Otherwise, ISP visibility can be limited. Not all equipment will report on buffer use, and even if it does, it may not report on a per port basis, and even then, the timing of measurement might miss things. What you're looking for is a 'standing buffer' where a port always has at least N packets waiting and the buffer does not drain for a meaningful amount of time. Ideally, you'd actually measure the buffer length in milliseconds, rather than packets, but that's asking a lot of the equipment.
There's a balance to be met as well. Smaller buffers mean packet drops, which is appropriate when dealing with standing buffers; but too small of buffers leads to problems if your flows are prone to 'micro bursts', lots of packets at once potentially on many flows, and then calm for a while. It's better to have room to buffer those.
Rate limiting the CPE doesn't seem to really impact the buffer queue depth on the 100G upstream switch feeding the 1G customer port. In addition, sticking them on something like 90% customer speed plan or 90% port speed also doesn't help, and in fact with many customers, they are now pissed because they never hit their plan speeds in a speed test.
Something I have always done I actually provision to account for packet overhead, so you might speed 2-3% higher speeds than your plan limit in a speed test, but psychologically the customer is getting more than they paid for, and most seem to be very happy about that.
But, rate limits were already in place long before anything about queue depth was even discussed, so that was nothing new. CAKE OTOH has had a very noticable impact on the customer experience, when their kids XBox can download that 250G update without impacting the voip call or wifi offloading another member of the household is on. Alternatively, that same gamer can play while Mom is downloading something near max throughput without having latency spikes and packet loss.
Yes, you're on to something about the customer experience in general that I'm tracking down myself. Orb is also trying to get a look, but I'm not a fan so far of that tool/platform https://orb.net/
codel/CAKE also came from that project, no middlebox needed.
Internet connectivity improvement has slowed a lot. It was improving at a good clip in the 00's but then a lot of usage moved to mobile data which also caused investment to shift away from broadband speedups.
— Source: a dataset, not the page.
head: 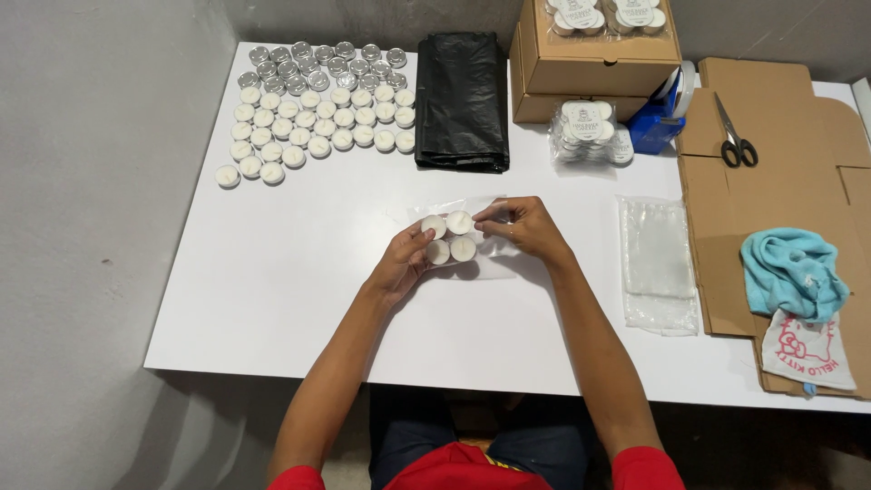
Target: Cleaning small candle bases with a cloth and packaging them into small plastic bags.
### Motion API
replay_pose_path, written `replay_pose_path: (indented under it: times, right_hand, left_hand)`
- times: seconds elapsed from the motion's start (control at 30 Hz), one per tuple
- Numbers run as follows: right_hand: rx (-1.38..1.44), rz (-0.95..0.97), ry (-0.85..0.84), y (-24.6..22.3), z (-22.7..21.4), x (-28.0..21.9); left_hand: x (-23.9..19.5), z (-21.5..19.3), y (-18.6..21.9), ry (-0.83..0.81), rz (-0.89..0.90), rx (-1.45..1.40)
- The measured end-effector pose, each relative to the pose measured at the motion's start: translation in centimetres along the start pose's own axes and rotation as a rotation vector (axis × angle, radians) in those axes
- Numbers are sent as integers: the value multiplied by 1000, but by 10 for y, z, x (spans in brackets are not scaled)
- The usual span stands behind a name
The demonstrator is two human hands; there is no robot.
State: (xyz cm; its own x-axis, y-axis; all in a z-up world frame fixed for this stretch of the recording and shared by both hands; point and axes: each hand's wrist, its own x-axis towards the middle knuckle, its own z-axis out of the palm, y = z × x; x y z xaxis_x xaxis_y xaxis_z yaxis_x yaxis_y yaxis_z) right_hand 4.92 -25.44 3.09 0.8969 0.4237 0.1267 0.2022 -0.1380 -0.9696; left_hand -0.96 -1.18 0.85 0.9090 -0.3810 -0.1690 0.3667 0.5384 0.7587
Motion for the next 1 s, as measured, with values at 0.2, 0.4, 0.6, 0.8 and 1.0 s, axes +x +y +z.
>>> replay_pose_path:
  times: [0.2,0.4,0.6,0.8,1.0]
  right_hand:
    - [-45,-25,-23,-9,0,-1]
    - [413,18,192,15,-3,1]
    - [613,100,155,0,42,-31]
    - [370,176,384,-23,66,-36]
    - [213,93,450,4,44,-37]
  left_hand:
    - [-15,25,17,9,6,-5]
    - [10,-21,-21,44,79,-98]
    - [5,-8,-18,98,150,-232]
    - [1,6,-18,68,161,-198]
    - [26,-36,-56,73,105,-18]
If we had 00's rate of improvement, people would have 100G connections at home now.
(wifi also dampened bandwidth demand for a long time - it didn't make sense to pay for faster-than-wifi broadband)
A relative of mine runs a WISP (800+ customers). He's using LibreQoS to prevent bufferbloat (not its only feature) for his entire network.
Someone hasn't travelled a lot outside of the house I see?
Wifi is still mostly shitty in most places in the world.
Then there are countries like Philippines with just all around slow internet everywhere.
Never said there isn't connectivity or service quality issues inside or outside the home; just that bufferbloat specifically is a trope that should be put to rest.
Google has a long history of performing networking research, making changes, and pushing those changes to the entire internet. In 2011, they published one of my favorite papers, which described their decision to increase the TCP initial congestion window from 1 to 10 on their entire infrastructure.